Resilience is built through supported struggle, not protection from it.
The short version.
Resilience grows from facing and getting through difficulty, not from avoiding it. Teens who are over-protected miss the reps that build coping. The aim is 'supported struggle' — letting them face challenges they can handle, with you as a backstop, not a shield. The goal is to be the backstop, not the bubble wrap — present for the fall, but not preventing every one.
What researchers actually find.
- Manageable stress with support builds coping capacity ('stress inoculation').

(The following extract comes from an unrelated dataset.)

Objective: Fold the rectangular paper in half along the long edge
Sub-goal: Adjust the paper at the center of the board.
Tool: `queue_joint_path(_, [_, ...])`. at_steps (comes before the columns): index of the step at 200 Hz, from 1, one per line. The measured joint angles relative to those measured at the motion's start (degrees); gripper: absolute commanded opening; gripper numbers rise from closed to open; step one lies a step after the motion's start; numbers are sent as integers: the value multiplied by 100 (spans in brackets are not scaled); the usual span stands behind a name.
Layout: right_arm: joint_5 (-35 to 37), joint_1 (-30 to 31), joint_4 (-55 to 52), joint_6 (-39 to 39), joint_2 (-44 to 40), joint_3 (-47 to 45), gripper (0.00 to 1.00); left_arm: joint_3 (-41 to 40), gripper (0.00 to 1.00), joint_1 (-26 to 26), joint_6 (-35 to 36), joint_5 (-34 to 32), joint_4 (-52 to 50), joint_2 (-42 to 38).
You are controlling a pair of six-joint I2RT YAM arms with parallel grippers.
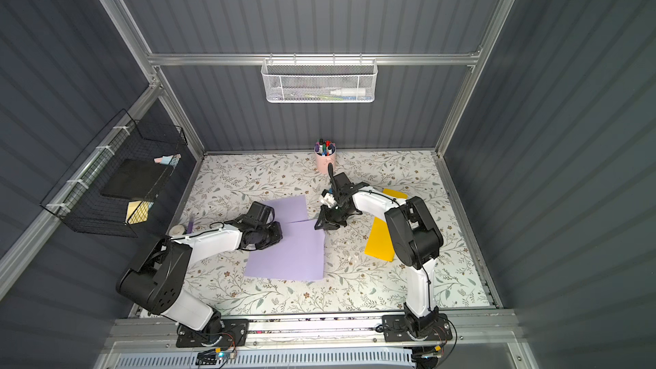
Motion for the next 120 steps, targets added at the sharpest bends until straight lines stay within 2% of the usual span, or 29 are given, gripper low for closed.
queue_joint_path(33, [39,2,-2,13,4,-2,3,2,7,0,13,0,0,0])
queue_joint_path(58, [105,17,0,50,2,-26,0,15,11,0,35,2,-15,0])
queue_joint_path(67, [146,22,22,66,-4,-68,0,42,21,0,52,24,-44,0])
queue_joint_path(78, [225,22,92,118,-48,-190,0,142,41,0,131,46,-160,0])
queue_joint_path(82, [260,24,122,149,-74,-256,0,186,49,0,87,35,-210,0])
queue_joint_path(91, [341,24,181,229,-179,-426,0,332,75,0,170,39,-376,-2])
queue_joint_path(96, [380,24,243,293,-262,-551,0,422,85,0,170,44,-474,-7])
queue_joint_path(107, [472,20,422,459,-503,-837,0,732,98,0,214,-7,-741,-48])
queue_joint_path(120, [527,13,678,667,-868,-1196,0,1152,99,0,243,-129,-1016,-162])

- Over-protection is linked to higher anxiety and lower resilience.
- Recovering from setbacks builds confidence that transfers to new challenges.
- Over-protection is linked to higher anxiety and lower resilience, not less of it.
You might recognize this.
- Wanting you to fix every problem for them.
- Distress at small setbacks they could handle.
- Visible growth in confidence after getting through something hard themselves.
- A visible jump in confidence after getting through something hard on their own.
How to help.
- Resist solving everything; coach instead of rescuing.
- Let natural consequences teach when it's safe.
- Be the backstop — present and supportive — not the shield.
- Let safe, natural consequences do some of the teaching instead of stepping in every time.
This is a plain-words summary of well-established psychology — a map, not a diagnosis. If your teen is struggling in a way that worries you, a pediatrician or licensed mental-health professional is the right next step. In crisis: call or text 988 (Suicide & Crisis Lifeline, 24/7) · text HOME to 741741 · call 911 for immediate danger.